_Task prompt_
Do not include the pictures; repeat the rest of the data exactly.
Segment Open
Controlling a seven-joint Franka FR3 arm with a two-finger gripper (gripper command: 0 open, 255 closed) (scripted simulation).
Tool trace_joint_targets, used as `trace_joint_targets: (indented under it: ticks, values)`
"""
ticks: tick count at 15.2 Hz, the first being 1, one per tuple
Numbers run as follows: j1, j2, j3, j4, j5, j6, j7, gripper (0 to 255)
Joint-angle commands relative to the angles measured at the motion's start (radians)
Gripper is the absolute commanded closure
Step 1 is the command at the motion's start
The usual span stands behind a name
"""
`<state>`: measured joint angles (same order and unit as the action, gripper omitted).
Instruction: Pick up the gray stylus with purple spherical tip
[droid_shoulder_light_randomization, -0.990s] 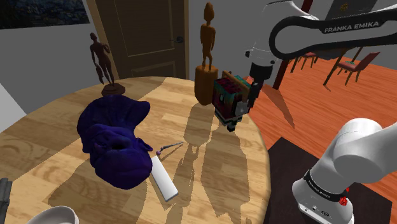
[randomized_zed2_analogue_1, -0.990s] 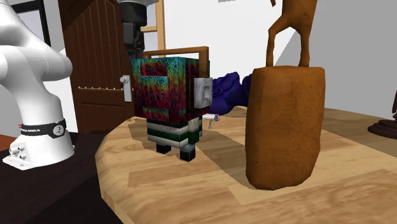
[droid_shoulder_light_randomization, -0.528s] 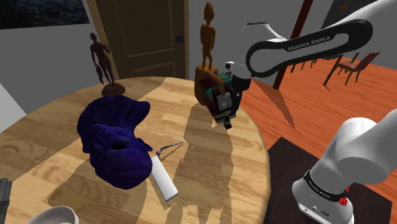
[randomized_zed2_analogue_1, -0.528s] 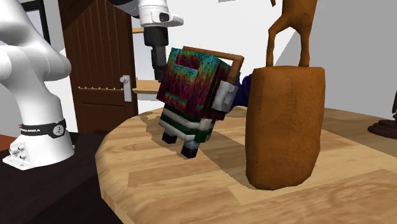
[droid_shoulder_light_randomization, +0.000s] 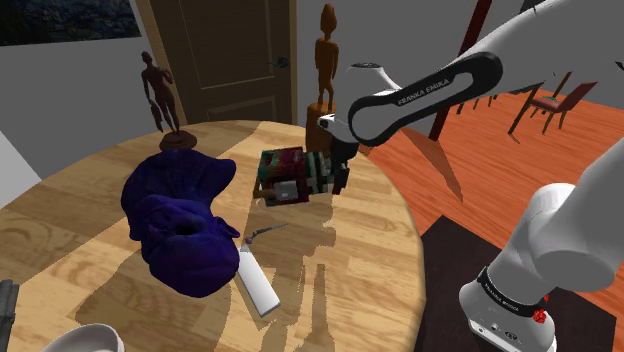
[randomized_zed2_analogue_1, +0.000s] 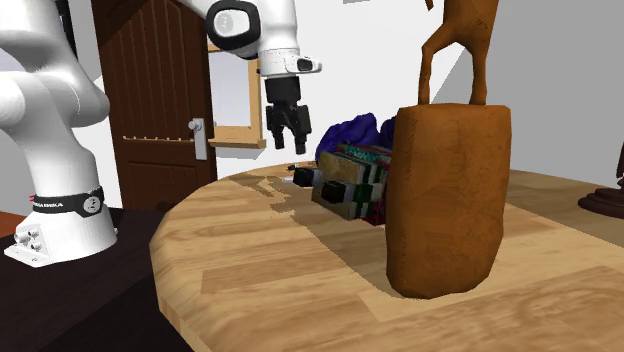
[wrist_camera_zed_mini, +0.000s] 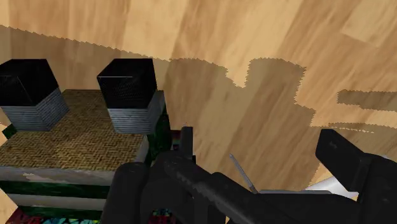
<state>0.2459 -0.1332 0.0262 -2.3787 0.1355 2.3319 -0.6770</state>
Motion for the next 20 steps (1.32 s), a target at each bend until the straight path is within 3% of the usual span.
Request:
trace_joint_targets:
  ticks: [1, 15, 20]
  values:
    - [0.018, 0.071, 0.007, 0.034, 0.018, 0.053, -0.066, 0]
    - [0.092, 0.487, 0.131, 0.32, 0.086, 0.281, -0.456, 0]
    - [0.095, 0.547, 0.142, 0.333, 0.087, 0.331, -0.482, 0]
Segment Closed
_Answer to the problem_
Controlling a seven-joint Franka FR3 arm with a two-finger gripper (gripper command: 0 open, 255 closed) (scripted simulation).
Tool trace_joint_targets, used as `trace_joint_targets: (indented under it: ticks, values)`
"""
ticks: tick count at 15.2 Hz, the first being 1, one per tuple
Numbers run as follows: j1, j2, j3, j4, j5, j6, j7, gripper (0 to 255)
Joint-angle commands relative to the angles measured at the motion's start (radians)
Gripper is the absolute commanded closure
Step 1 is the command at the motion's start
The usual span stands behind a name
"""
`<state>`: measured joint angles (same order and unit as the action, gripper omitted).
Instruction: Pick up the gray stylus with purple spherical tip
[droid_shoulder_light_randomization, -0.990s] 
[randomized_zed2_analogue_1, -0.990s] 
[droid_shoulder_light_randomization, -0.528s] 
[randomized_zed2_analogue_1, -0.528s] 
[droid_shoulder_light_randomization, +0.000s] 
[randomized_zed2_analogue_1, +0.000s] 
[wrist_camera_zed_mini, +0.000s] 
<state>0.2459 -0.1332 0.0262 -2.3787 0.1355 2.3319 -0.6770</state>
Motion for the next 20 steps (1.32 s), a target at each bend until the straight path is within 3% of the usual span.
Request:
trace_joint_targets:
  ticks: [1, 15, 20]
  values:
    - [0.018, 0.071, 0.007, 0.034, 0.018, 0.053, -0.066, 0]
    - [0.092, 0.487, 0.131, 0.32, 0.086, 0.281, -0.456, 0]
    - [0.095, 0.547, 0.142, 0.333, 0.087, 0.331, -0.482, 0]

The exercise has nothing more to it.